Case ID: f3d_385/html/0232-01.html
Source: Caselaw Access Project
Author: {"author": "PER CURIAM.", "license": "Public Domain", "url": "https://static.case.law/"}
Date Created: 2024-08-24T03:29:51.129683

Karl EHRENS, Plaintiff-Appellant, v. LUTHERAN CHURCH, The Lutheran Church-Missouri Synod, Lutheran Church, and The Lutheran Church-Missouri Synod Atlantic District, Defendants-Appellees, Ronald F. Fink, Individually and as President of the Lutheran Church-Missouri Synod Atlantic District, Defendant.
    Docket No. 03-9118.
    United States Court of Appeals, Second Circuit.
    Argued: Aug. 25, 2004.
    Decided: Sept. 30, 2004.
    Leonard F. Lesser, Goodwin Procter L.L.P., New York, NY (Renee S. Lesser, Simon Lesser P.C., New York, NY, on the brief), for Defendants-Appellees.
    David B. Stein, Rubin, Weisman, Cola-santi, Kajko & Stein, L.L.P., Lexington, MA, for Plaintiff-Appellant.
    Before: MESKILL, MINER, and KATZMANN, Circuit Judges.
   PER CURIAM.

Plaintiff-appellant Karl Ehrens appeals from a decision of the United States District Court for the Southern District of New York (Brieant, /.) granting summary judgment to defendants-appellees, the Lutheran Church-Missouri Synod (the “Synod”) and the Lutheran Church-Missouri Synod Atlantic District (the “Atlantic District”) (collectively, the “defendants”), on his claims for negligent retention and supervision. For the reasons that follow, we affirm.

Background

The Synod is the central advisory and organizational body of America’s second-largest Lutheran Church. It is divided into various geographical Districts, each of which,- as the Synod’s representative, performs the functions of the Synod at the local level. The Atlantic District exercises jurisdiction over Lutheran congregations located in the New York area.
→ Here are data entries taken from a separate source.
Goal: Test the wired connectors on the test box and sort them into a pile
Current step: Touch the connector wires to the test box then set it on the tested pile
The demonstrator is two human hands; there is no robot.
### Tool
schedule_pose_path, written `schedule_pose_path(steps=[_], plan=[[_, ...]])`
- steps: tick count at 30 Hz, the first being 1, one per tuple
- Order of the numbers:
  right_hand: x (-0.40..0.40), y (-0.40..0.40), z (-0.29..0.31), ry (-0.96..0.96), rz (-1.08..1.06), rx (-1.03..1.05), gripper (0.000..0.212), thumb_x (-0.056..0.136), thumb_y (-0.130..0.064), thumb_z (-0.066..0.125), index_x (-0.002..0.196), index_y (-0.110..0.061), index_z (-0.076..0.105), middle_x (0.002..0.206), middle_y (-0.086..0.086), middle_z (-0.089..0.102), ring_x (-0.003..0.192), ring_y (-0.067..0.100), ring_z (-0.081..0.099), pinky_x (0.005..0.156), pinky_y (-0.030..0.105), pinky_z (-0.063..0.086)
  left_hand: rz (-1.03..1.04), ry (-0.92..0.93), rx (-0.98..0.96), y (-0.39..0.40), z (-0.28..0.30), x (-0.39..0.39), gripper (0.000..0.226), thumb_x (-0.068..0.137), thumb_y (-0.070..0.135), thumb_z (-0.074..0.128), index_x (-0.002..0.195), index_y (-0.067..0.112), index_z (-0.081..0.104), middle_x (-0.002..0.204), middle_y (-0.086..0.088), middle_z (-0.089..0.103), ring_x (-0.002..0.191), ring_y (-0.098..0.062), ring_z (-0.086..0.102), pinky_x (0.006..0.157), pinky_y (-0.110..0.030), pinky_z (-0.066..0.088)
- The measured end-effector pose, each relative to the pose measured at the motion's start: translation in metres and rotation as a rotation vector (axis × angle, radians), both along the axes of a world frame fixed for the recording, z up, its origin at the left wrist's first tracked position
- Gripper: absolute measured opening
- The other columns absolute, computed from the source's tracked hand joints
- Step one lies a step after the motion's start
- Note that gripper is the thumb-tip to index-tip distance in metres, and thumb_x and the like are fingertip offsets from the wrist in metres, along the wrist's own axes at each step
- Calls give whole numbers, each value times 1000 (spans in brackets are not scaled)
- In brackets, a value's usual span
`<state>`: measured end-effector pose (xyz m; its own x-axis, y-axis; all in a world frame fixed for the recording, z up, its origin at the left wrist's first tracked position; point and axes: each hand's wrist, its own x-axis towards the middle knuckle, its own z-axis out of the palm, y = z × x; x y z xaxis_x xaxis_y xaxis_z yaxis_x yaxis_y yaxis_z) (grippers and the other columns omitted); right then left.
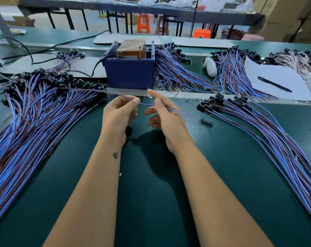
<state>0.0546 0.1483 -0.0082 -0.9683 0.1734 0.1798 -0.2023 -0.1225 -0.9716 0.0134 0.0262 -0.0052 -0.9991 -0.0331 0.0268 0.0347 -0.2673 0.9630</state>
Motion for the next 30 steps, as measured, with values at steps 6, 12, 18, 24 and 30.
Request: schedule_pose_path(steps=[6, 12, 18, 24, 30], plan=[[-8, 17, -3, -102, -292, -42, 23, 105, -12, 36, 96, -20, 55, 72, 1, 59, 55, 8, 52, 50, 17, 43, -522, 99, -107, 1, 3, 13, 22, 76, -6, 73, 76, 16, 76, 69, 2, 71, 65, -4, 63, 70, -15, 52], [-12, 35, -4, -162, -362, -46, 16, 102, -12, 38, 96, -22, 48, 55, -6, 39, 41, 4, 34, 43, 19, 31, -736, 107, -313, 7, 4, 18, 44, 91, -10, 55, 82, 24, 80, 90, 3, 76, 87, -8, 70, 84, -21, 56], [-4, 43, -6, -204, -349, 614, 23, 100, -30, 43, 88, -16, 56, 67, -6, 52, 61, 12, 46, 55, 31, 33, -583, 8, -219, 10, 6, 20, 37, 96, -3, 44, 89, 17, 75, 84, -1, 73, 78, -11, 69, 74, -21, 57], [21, 94, 3, -247, -444, 1036, 22, 101, -35, 41, 94, -21, 57, 76, -5, 57, 77, 24, 52, 57, 32, 32, -560, -15, -235, 12, 7, 20, 31, 98, 1, 45, 94, 13, 72, 83, -2, 73, 77, -12, 68, 73, -21, 57], [42, 150, 18, -354, -611, 1246, 20, 101, -34, 42, 99, -27, 61, 90, 0, 64, 81, 26, 53, 62, 33, 35, -551, -20, -237, 14, 7, 20, 26, 99, 6, 47, 98, 14, 71, 82, -2, 73, 77, -12, 69, 73, -21, 58]])
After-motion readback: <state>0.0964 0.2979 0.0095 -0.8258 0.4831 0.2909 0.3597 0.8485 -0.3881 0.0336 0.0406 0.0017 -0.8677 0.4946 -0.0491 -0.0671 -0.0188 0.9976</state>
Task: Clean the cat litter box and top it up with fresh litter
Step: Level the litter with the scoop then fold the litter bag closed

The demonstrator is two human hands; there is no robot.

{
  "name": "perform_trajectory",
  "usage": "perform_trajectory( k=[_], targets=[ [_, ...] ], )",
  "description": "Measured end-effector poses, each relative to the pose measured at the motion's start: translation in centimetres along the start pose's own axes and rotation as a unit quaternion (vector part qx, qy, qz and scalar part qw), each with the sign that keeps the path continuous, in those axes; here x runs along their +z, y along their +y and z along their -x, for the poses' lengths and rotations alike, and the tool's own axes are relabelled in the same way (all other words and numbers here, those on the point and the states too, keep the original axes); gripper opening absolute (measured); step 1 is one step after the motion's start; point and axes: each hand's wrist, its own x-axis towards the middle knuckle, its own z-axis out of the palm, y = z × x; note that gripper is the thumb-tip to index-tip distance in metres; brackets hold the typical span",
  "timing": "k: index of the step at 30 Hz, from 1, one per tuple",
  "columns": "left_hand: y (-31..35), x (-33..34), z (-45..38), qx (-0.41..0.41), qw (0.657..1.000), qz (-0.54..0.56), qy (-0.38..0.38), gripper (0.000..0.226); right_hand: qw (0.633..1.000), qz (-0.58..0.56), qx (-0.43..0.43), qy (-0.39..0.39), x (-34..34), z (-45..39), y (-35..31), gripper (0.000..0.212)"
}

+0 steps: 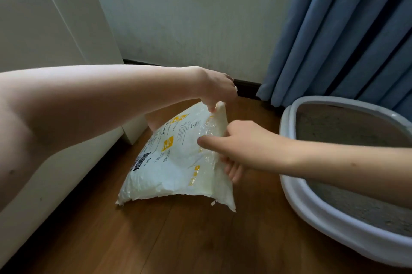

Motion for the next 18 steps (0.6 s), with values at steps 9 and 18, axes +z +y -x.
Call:
perform_trajectory(
  k=[9,18],
  targets=[
    [-0.1,0.1,0.0,-0.106,0.990,0.074,0.059,0.035,0.948,-0.265,0.111,-0.136,3.2,-3.1,1.6,0.032],
    [-0.8,2.9,0.4,-0.083,0.996,0.015,0.008,0.024,0.905,-0.395,0.155,0.023,7.7,-4.3,2.2,0.024]
  ],
)
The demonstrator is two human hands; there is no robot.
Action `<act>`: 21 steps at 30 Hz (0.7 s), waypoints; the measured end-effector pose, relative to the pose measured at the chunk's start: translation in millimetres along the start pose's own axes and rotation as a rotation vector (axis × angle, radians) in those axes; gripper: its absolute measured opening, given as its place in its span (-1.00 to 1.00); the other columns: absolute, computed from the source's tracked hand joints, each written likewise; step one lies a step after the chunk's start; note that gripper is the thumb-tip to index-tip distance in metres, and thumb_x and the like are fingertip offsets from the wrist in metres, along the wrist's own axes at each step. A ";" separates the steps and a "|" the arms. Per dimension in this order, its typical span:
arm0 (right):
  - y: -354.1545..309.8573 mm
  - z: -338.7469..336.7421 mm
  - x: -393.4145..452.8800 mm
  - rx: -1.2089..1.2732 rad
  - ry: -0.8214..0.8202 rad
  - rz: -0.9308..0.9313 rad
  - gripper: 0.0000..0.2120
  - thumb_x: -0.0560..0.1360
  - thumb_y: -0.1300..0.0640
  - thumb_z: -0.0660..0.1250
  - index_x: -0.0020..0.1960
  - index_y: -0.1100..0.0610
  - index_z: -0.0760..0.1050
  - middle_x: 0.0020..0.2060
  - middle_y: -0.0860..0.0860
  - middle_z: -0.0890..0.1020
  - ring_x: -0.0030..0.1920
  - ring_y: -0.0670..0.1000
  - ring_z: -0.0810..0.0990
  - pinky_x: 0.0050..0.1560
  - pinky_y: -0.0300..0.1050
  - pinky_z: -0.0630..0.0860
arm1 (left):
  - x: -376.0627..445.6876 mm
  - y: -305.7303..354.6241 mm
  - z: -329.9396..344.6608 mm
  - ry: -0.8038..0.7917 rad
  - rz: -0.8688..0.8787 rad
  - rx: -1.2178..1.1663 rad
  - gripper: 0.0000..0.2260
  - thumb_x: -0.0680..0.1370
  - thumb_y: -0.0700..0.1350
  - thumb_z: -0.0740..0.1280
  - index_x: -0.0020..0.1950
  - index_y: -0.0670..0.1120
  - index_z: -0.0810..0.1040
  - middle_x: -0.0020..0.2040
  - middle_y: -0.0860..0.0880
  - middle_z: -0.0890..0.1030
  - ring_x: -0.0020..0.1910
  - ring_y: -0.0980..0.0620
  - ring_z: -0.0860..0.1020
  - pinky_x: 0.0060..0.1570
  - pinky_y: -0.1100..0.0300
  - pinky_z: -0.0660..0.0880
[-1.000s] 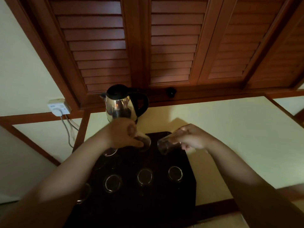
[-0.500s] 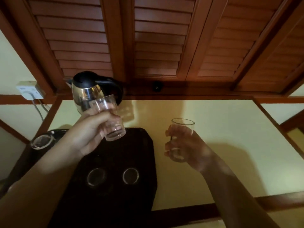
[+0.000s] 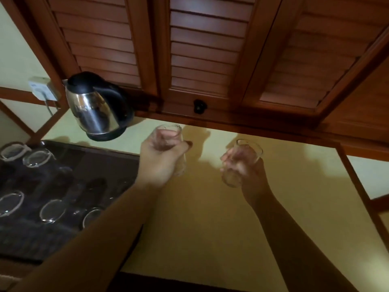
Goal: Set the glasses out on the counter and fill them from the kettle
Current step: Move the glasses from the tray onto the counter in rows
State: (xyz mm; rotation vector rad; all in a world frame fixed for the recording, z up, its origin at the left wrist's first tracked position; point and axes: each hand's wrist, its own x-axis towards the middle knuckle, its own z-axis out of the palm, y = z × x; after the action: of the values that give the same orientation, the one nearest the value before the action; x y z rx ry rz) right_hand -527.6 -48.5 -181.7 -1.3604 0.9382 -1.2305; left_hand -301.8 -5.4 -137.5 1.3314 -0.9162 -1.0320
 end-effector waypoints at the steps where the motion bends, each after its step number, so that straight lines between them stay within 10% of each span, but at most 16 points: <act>1: 5.2 -6.9 2.5 -0.086 -0.011 -0.029 -0.93 0.46 0.41 0.33 -0.16 0.31 0.56 -0.16 0.19 0.65 -0.13 -0.03 0.66 -0.04 -0.11 0.60 | -0.5 -9.1 10.7 0.012 -0.007 0.014 -0.80 0.56 -0.35 0.50 0.15 -0.34 0.59 -0.08 -0.23 0.67 -0.21 0.03 0.72 -0.29 0.29 0.65; 7: 41.7 -22.1 6.4 -0.579 0.128 0.010 -0.66 0.33 -0.04 0.62 -0.06 0.14 0.63 -0.18 -0.04 0.73 -0.18 -0.06 0.70 -0.16 -0.25 0.60 | 27.6 -64.9 42.9 -0.119 -0.008 0.126 -0.51 0.42 0.12 0.66 0.03 -0.22 0.58 -0.06 -0.17 0.64 -0.08 -0.09 0.68 -0.01 0.01 0.66; 21: 67.8 -39.0 19.9 -0.664 0.100 0.089 -0.59 0.30 -0.13 0.63 0.04 0.00 0.60 -0.09 -0.14 0.69 -0.08 -0.24 0.61 -0.15 -0.41 0.45 | 53.6 -105.3 47.6 -0.062 0.158 0.352 -0.63 0.39 -0.18 0.69 -0.02 0.12 0.59 0.02 -0.02 0.71 0.10 -0.08 0.71 0.12 0.16 0.63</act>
State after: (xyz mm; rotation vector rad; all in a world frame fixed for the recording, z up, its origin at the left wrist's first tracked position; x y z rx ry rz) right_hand -556.7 -86.1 -246.8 -1.7466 1.5502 -0.9567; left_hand -337.1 -67.5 -243.0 1.4920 -1.2723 -0.8179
This suit arises from the sexúal assault that Ehrens suffered in 1994, when he was still a minor, at the hands of Frederick Chapman, a retired Lutheran minister. From 1962 until his resignation, in 1977, Chapman served as a pastor for the Good Shepherd Congregation, which is situated in the Atlantic District. In or around 1980, Chapman moved to Massachusetts to join his son in the real-estate business, and Chapman’s name was transferred to the New England District’s roster of ordained ministers. Thereafter, in August of 1981, Chapman requested and was granted emeritus status. He remained an emeritus minister in the New England District until 1997, when he resigned from the Synod’s clergy roster.

In 1990 or 1991, Chapman joined the Wollaston Lutheran church in Quincy, Massachusetts. As a retired clergyman, Chapman sometimes assisted the regular pastors by delivering sermons and conducting services in their absence. Ehrens, who was also a member of the Wollaston congregation, met Chapman at church. Subsequently, during the period from the spring of 1994 through July 1995, Chapman sexually assaulted Ehrens. These assaults took place at Ehrens’s and at Chapman’s respective residences.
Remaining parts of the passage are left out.